■ What the task asks
Set down exactly the lines below between the line holding "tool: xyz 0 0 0" and the line holding "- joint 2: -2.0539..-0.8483", inclusive; no other line belongs in the answer.

■ Input
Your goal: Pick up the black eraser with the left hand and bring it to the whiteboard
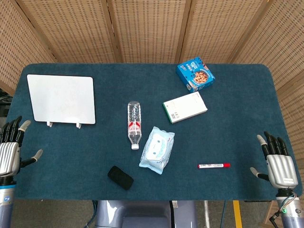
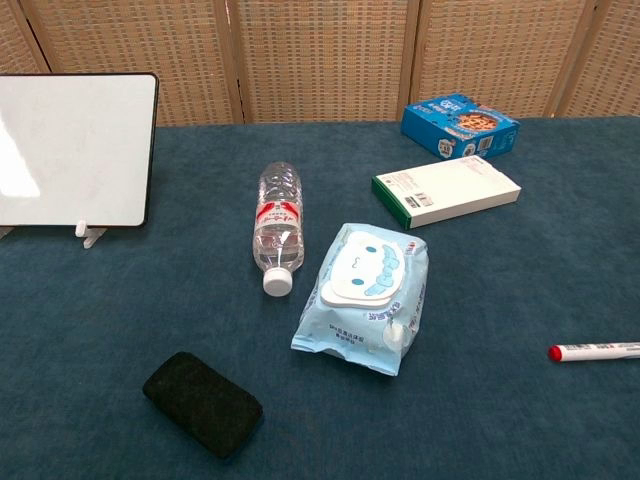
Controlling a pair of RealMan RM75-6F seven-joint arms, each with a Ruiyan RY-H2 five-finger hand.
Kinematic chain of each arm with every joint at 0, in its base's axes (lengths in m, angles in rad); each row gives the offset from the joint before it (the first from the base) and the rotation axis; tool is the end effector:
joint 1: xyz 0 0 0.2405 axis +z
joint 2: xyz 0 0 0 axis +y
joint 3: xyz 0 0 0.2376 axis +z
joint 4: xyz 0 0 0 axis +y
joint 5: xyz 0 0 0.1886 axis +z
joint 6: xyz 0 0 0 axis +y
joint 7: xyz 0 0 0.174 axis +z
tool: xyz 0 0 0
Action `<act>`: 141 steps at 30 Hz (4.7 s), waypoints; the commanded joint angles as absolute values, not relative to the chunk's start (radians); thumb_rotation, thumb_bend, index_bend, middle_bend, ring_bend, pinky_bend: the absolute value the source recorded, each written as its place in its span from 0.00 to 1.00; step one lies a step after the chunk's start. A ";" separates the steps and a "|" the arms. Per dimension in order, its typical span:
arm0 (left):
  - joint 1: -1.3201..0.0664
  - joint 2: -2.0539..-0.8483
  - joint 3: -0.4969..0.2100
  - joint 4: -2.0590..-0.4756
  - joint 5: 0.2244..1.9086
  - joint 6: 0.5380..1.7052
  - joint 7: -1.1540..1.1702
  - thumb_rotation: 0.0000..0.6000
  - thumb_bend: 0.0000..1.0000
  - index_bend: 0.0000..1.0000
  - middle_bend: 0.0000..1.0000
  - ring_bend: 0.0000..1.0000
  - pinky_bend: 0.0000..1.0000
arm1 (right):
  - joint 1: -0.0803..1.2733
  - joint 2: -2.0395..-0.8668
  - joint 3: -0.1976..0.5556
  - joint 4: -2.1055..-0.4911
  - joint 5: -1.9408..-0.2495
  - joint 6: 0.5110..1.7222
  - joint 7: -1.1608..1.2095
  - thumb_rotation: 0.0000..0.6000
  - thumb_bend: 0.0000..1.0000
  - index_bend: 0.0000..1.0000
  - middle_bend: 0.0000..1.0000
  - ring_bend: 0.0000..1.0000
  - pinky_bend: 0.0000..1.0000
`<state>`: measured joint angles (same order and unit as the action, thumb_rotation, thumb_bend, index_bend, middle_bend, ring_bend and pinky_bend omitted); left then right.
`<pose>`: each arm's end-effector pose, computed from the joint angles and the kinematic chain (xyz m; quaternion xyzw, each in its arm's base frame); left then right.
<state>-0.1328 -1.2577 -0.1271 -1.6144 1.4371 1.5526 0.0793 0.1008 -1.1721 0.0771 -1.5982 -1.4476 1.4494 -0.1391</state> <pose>-0.2638 0.2324 0.1573 -0.5417 -0.3711 -0.4490 0.6060 -0.2891 -0.2173 0.1578 0.6023 -0.3693 0.3532 0.6133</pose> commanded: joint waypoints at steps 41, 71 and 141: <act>-0.262 -1.169 -0.058 -1.666 1.633 1.369 0.037 1.00 0.22 0.08 0.00 0.00 0.00 | 0.101 -1.162 0.093 -1.595 -1.418 1.439 -0.112 1.00 0.16 0.03 0.00 0.00 0.00; -0.477 -1.203 0.031 -1.749 1.696 1.054 0.050 1.00 0.20 0.10 0.00 0.00 0.00 | 0.100 -1.155 0.104 -1.593 -1.403 1.442 -0.088 1.00 0.16 0.03 0.00 0.00 0.00; -0.573 -1.466 0.055 -1.741 1.344 0.889 0.482 1.00 0.24 0.32 0.00 0.00 0.00 | 0.090 -1.153 0.153 -1.596 -1.303 1.444 -0.105 1.00 0.16 0.03 0.00 0.00 0.00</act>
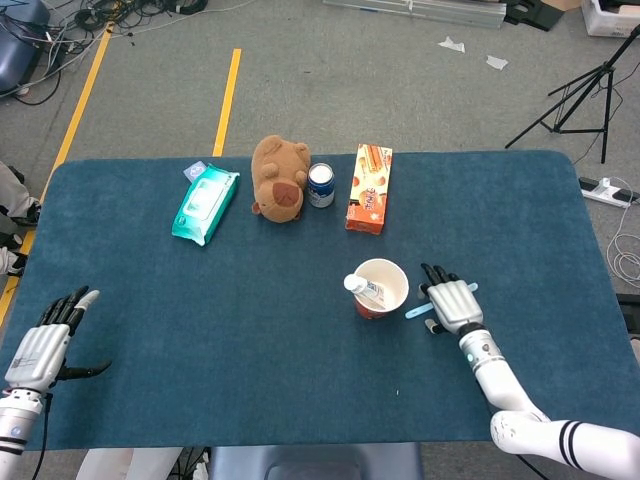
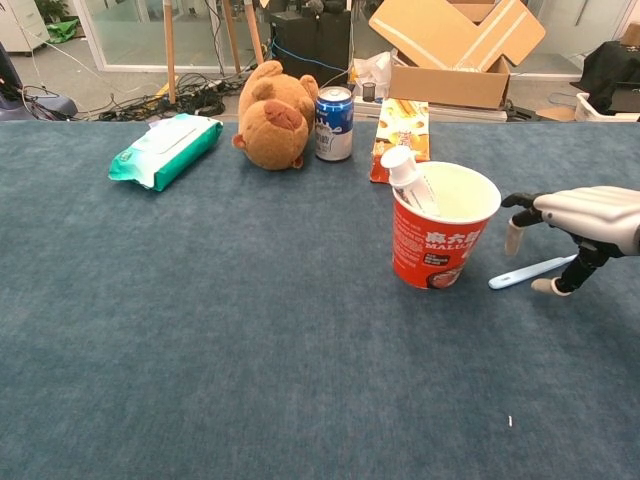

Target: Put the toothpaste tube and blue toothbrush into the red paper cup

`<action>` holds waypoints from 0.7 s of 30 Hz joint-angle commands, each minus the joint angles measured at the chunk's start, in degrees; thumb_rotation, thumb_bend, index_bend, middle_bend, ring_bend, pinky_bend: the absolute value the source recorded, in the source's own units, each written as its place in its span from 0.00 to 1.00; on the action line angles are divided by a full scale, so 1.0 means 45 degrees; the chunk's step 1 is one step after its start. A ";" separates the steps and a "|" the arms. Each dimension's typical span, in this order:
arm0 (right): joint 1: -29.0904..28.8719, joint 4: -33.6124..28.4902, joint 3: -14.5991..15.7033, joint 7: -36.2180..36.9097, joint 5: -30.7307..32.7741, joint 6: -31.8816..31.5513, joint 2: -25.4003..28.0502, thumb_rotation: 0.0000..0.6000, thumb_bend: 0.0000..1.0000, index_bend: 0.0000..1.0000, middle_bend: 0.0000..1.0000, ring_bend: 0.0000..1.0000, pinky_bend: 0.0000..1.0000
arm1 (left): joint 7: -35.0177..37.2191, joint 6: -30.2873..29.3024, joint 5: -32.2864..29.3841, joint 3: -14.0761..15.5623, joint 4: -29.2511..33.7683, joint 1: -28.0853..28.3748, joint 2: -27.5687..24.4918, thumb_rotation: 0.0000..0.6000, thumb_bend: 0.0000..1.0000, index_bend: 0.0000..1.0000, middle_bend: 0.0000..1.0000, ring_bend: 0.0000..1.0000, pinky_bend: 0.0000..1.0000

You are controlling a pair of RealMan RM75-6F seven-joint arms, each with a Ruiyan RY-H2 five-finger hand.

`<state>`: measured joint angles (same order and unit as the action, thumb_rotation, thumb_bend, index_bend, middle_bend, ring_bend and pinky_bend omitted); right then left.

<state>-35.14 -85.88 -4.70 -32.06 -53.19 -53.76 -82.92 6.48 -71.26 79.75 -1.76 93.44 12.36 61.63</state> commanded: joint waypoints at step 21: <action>-0.0218 0.0814 0.0113 -0.0060 0.0110 -0.0097 -0.0834 1.00 0.25 0.44 0.00 0.00 0.21 | 0.0065 0.0008 -0.0002 0.0002 -0.0033 -0.0025 -0.0023 1.00 0.00 0.00 0.00 0.00 0.00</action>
<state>-36.10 -82.24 -4.20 -32.31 -52.72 -54.19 -86.64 6.74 -71.22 79.76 -1.75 93.30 12.26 61.52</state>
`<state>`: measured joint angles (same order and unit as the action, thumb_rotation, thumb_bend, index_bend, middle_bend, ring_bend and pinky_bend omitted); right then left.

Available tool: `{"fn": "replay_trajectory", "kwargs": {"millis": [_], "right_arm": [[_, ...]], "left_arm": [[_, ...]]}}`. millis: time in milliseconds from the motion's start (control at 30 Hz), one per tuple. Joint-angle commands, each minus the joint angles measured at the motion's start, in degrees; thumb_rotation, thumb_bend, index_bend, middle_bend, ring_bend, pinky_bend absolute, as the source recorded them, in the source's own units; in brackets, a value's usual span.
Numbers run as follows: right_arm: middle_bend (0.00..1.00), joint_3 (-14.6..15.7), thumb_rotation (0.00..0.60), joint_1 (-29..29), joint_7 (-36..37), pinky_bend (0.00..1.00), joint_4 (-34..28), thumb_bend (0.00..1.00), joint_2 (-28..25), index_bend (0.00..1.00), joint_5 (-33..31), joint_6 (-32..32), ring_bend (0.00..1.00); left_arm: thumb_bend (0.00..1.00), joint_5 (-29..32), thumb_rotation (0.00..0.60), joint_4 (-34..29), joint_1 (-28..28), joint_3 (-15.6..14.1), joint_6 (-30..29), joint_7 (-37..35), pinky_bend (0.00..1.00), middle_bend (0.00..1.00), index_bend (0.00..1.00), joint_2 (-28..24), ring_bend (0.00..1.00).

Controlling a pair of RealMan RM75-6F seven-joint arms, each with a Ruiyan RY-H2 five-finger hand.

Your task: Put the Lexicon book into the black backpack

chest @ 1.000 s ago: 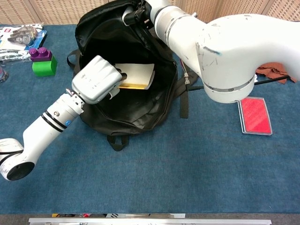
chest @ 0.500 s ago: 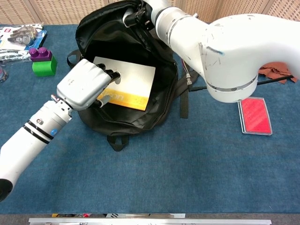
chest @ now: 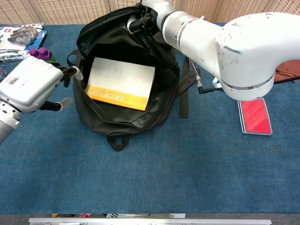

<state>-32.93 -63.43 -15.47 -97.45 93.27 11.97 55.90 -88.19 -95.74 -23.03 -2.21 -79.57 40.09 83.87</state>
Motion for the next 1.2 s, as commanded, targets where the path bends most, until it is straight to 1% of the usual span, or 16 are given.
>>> {"fn": "replay_trajectory", "kwargs": {"millis": [33,100,167,200,267,400,533,667,733,767,833,867,900,967,1033,1200], "right_arm": [[0.44,1.50,0.600,1.00,0.42,0.49,-1.19,0.60,-2.30,0.48,-0.13,-3.77,0.37],[0.35,2.30,0.600,1.30,0.56,0.37,-1.85,0.49,-3.84,0.32,-0.28,-6.18,0.28],[0.30,2.78,0.600,1.55,1.10,0.31,-2.41,0.43,-5.14,0.23,-0.03,-7.92,0.22],[0.26,2.91,0.600,1.65,1.42,0.27,-2.63,0.36,-5.55,0.14,0.24,-8.27,0.18],[0.21,3.10,0.600,1.92,2.36,0.21,-3.26,0.27,-6.41,0.05,0.91,-8.84,0.12],[0.14,3.66,0.600,2.36,3.67,0.13,-4.51,0.09,-8.08,0.00,2.34,-9.26,0.04],[0.10,4.00,0.600,2.99,5.20,0.10,-5.81,0.01,-9.94,0.00,3.58,-9.54,0.00],[0.09,4.80,0.600,4.24,6.30,0.10,-7.36,0.00,-12.59,0.00,5.57,-9.46,0.00],[0.13,6.20,0.600,5.53,5.83,0.11,-8.41,0.01,-14.00,0.00,8.30,-6.95,0.02],[0.18,7.42,0.600,6.60,5.42,0.14,-9.35,0.04,-14.47,0.01,10.36,-4.54,0.06],[0.28,9.75,0.600,8.45,4.36,0.22,-10.42,0.13,-15.20,0.11,13.84,-0.73,0.16],[0.33,11.38,0.600,9.78,3.63,0.28,-10.99,0.19,-15.72,0.21,16.09,1.67,0.22],[0.37,12.54,0.600,10.80,3.16,0.33,-11.41,0.24,-16.21,0.28,17.78,3.27,0.27],[0.43,14.86,0.600,12.90,2.12,0.41,-12.11,0.30,-17.42,0.35,21.61,6.26,0.35],[0.47,17.54,0.600,15.33,0.81,0.47,-12.30,0.34,-18.91,0.40,25.61,9.44,0.40],[0.49,24.12,0.600,22.19,0.71,0.47,-11.63,0.36,-21.80,0.43,34.81,15.27,0.40]], "left_arm": [[0.25,-0.24,0.600,-2.17,1.78,-0.74,-1.69,-1.32,0.62,0.51,0.32,-2.17,0.47],[0.25,-0.36,0.600,-2.95,2.54,-0.82,-2.34,-1.81,0.62,0.51,0.31,-3.27,0.47],[0.25,-0.32,0.600,-3.56,3.22,-0.85,-2.75,-2.34,0.62,0.51,0.30,-4.17,0.47],[0.24,-0.24,0.600,-3.69,3.47,-0.79,-2.90,-2.61,0.62,0.51,0.30,-4.47,0.47],[0.24,-0.13,0.600,-3.71,4.01,-0.74,-3.09,-3.07,0.62,0.50,0.30,-5.04,0.47],[0.23,0.72,0.600,-3.69,4.81,-0.53,-2.82,-4.08,0.62,0.50,0.28,-5.90,0.46],[0.23,1.74,0.600,-3.88,5.40,0.12,-2.64,-4.98,0.62,0.49,0.27,-6.63,0.45],[0.23,2.41,0.600,-3.97,6.00,0.71,-2.73,-6.45,0.62,0.48,0.27,-7.66,0.45],[0.23,2.96,0.600,-3.79,6.46,1.10,-2.96,-7.94,0.62,0.48,0.27,-8.19,0.45],[0.23,3.40,0.600,-3.64,6.74,1.32,-3.01,-8.87,0.62,0.48,0.27,-8.52,0.45],[0.23,4.16,0.600,-3.46,7.11,1.65,-2.97,-10.22,0.62,0.48,0.27,-9.10,0.45],[0.23,4.89,0.600,-3.47,7.37,2.01,-2.95,-11.27,0.62,0.48,0.28,-9.45,0.45],[0.23,5.46,0.600,-3.48,7.53,2.30,-2.90,-12.07,0.62,0.48,0.28,-9.69,0.45],[0.23,6.78,0.600,-3.60,7.80,2.93,-2.63,-13.62,0.62,0.48,0.28,-10.33,0.45],[0.23,8.33,0.600,-3.72,8.17,3.74,-2.45,-15.51,0.62,0.48,0.28,-11.13,0.45],[0.23,11.31,0.600,-3.48,9.19,5.28,-2.40,-19.26,0.62,0.48,0.29,-13.12,0.45]]}}
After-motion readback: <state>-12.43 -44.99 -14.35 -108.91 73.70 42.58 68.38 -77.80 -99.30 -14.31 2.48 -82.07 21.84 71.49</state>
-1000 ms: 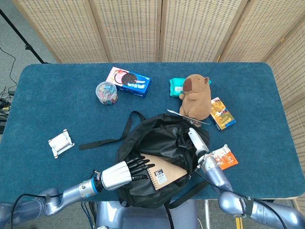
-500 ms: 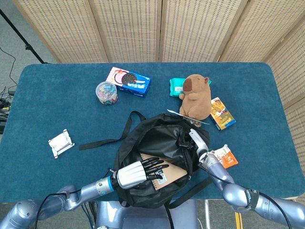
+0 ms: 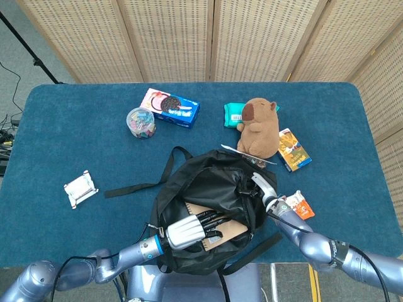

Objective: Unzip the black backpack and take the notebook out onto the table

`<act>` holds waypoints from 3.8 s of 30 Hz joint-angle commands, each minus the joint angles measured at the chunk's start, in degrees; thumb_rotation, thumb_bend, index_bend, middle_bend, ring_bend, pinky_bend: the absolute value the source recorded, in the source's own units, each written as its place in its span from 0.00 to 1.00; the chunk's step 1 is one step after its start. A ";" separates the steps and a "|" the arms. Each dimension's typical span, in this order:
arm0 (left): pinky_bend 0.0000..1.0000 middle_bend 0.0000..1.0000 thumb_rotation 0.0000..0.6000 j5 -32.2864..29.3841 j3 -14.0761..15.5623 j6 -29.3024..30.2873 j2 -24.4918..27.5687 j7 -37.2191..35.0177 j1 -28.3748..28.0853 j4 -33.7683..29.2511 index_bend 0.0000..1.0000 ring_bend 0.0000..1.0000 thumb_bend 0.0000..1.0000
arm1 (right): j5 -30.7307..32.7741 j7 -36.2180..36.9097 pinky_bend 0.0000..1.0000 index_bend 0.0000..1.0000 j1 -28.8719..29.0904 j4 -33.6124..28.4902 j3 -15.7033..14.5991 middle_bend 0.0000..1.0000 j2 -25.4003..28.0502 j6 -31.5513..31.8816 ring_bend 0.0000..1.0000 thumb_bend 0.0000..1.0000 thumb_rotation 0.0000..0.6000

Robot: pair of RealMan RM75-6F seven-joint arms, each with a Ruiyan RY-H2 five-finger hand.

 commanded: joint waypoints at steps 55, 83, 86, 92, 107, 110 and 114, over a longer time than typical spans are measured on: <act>0.24 0.22 1.00 -5.44 1.18 4.14 -9.74 -4.34 -3.05 13.86 0.50 0.17 0.66 | -1.61 11.35 0.28 0.65 1.11 0.40 -2.45 0.68 4.24 -2.01 0.51 0.88 1.00; 0.51 0.51 1.00 -6.79 -1.41 18.82 -7.36 -8.42 -0.83 13.43 0.81 0.40 0.64 | -1.48 11.37 0.28 0.65 1.54 1.57 -3.67 0.68 3.83 2.08 0.51 0.88 1.00; 0.51 0.51 1.00 -7.74 -2.13 18.55 -4.85 -8.35 -0.66 9.22 0.81 0.40 0.64 | -1.07 10.88 0.28 0.65 1.88 1.86 -3.98 0.68 3.34 2.78 0.51 0.88 1.00; 0.51 0.51 1.00 -8.71 -2.87 18.26 -0.66 -9.04 -0.45 1.00 0.82 0.40 0.64 | 0.15 9.83 0.28 0.65 2.74 2.71 -4.51 0.68 1.98 4.11 0.51 0.88 1.00; 0.51 0.51 1.00 -11.07 -5.89 16.11 8.32 -7.75 0.10 -20.98 0.82 0.40 0.64 | 2.97 7.42 0.28 0.65 3.49 3.82 -4.53 0.68 0.24 6.67 0.51 0.88 1.00; 0.51 0.51 1.00 -11.11 -6.79 16.27 8.88 -7.23 0.17 -22.72 0.82 0.40 0.64 | 3.14 7.00 0.28 0.65 3.42 3.77 -4.41 0.68 0.13 7.01 0.51 0.88 1.00; 0.51 0.51 1.00 -11.35 -7.85 16.28 9.65 -7.20 0.36 -24.45 0.82 0.40 0.64 | 3.48 6.54 0.28 0.65 3.28 3.91 -4.11 0.68 -0.02 7.17 0.51 0.88 1.00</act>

■ Written response
tool: xyz 0 0 0
Action `<act>`: 141 steps at 30 Hz (4.7 s), waypoints; the commanded joint angles as absolute values, not relative to the chunk's start (radians); thumb_rotation, thumb_bend, index_bend, middle_bend, ring_bend, pinky_bend: the absolute value the source recorded, each written as its place in its span from 0.00 to 1.00; step one lies a step after the chunk's start. A ";" separates the steps and a "|" the arms. Per dimension in order, its typical span:
arm0 (left):
  - joint 1: -1.3201..0.0664
  - joint 2: -2.0539..-0.8483

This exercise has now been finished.